COLLECTED MATERIAL START

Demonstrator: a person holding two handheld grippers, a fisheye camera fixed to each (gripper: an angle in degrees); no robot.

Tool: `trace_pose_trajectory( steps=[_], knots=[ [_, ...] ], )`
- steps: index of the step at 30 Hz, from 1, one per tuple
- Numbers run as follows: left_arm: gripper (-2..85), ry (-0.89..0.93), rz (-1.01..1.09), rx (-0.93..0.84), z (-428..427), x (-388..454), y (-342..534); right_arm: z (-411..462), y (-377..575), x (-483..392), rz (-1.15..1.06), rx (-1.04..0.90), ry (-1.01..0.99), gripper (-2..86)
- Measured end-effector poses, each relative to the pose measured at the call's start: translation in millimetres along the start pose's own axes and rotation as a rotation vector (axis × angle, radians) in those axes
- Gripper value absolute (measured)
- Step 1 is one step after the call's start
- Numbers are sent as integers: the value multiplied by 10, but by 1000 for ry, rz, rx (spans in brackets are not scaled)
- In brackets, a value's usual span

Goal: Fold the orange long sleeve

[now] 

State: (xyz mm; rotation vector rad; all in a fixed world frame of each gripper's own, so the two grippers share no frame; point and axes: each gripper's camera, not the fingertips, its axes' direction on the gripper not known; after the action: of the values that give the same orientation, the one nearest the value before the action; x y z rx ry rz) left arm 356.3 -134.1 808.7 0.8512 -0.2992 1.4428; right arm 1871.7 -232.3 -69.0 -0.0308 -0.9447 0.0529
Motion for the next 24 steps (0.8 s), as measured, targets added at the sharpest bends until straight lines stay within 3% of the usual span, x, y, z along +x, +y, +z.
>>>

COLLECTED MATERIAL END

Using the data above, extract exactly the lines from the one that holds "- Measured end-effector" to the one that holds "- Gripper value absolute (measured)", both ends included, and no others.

**OUTPUT OF THE TASK**
- Measured end-effector poses, each relative to the pose measured at the call's start: translation in millimetres along the start pose's own axes and rotation as a rotation vector (axis × angle, radians) in those axes
- Gripper value absolute (measured)

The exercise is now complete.